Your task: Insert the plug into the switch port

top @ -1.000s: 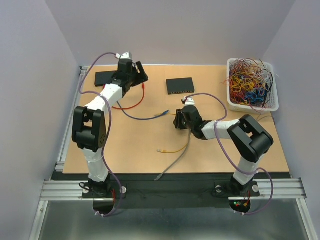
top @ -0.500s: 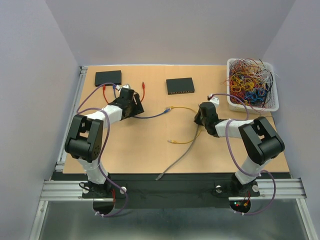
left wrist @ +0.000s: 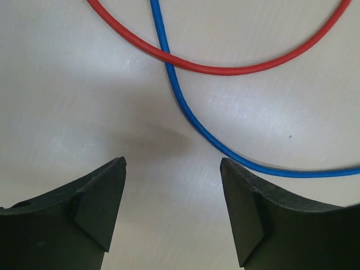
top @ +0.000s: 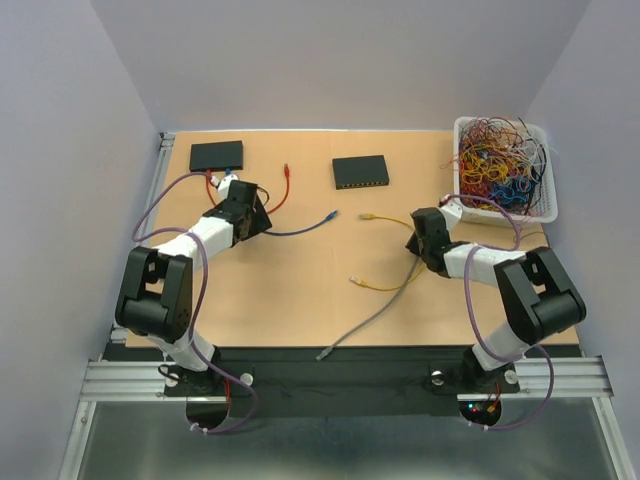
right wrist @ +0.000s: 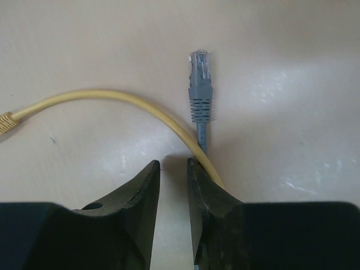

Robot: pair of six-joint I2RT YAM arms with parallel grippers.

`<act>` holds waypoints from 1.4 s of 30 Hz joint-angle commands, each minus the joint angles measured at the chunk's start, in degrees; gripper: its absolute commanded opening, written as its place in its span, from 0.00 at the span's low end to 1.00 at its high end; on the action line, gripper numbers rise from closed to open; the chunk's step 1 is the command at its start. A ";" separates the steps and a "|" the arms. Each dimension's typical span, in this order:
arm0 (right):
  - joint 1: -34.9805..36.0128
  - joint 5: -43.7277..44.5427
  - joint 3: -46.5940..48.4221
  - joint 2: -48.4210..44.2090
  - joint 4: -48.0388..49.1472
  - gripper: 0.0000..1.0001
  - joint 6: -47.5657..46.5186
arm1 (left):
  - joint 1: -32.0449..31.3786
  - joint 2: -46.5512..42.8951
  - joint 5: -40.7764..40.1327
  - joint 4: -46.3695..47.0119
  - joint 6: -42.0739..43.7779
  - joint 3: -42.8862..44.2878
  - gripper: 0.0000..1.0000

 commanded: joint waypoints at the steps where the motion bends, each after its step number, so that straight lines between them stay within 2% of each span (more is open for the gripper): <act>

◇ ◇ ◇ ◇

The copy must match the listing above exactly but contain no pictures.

Your task: Insert the plug into the switch port

top @ -1.000s: 
top @ -0.500s: 
left wrist @ +0.000s: 
top @ +0.000s: 
right wrist @ +0.000s: 

Robot: pair of six-joint I2RT YAM arms with parallel grippers.

`<act>` holds waypoints from 1.4 s of 30 Hz joint-angle commands, each minus the joint angles measured at the chunk's start, in degrees; gripper: its absolute commanded opening, written as its place in its span, from 0.00 at the span's low end to 1.00 at its high end; on the action line, gripper numbers rise from closed to open; the chunk's step 1 is the command at its start. A ";" separates the steps and a "|" the arms. Each dimension's typical span, in this order:
arm0 (right):
  - joint 1: -34.9805..36.0128
  - joint 5: -43.7277..44.5427
  - joint 3: -46.5940..48.4221
  - joint 2: -48.4210..44.2090
  - joint 4: -48.0388..49.1472
  - gripper: 0.0000..1.0001
  - joint 6: -47.5657..46.5186
arm1 (left):
  - joint 1: -32.0449..31.3786
  - joint 2: -46.5512..42.8951
  - joint 5: -40.7764..40.1327
  - joint 4: -46.3695..47.0119
  - joint 6: -42.0739..43.7779
  - joint 3: -42.8862..44.2878
  - gripper: 0.0000..1.0000

 commanded: joint waypoints at the steps where the motion bends, each after its step number, so that straight lines between them stay within 2% of each span (more is open for the gripper): <act>

The required answer is now complete.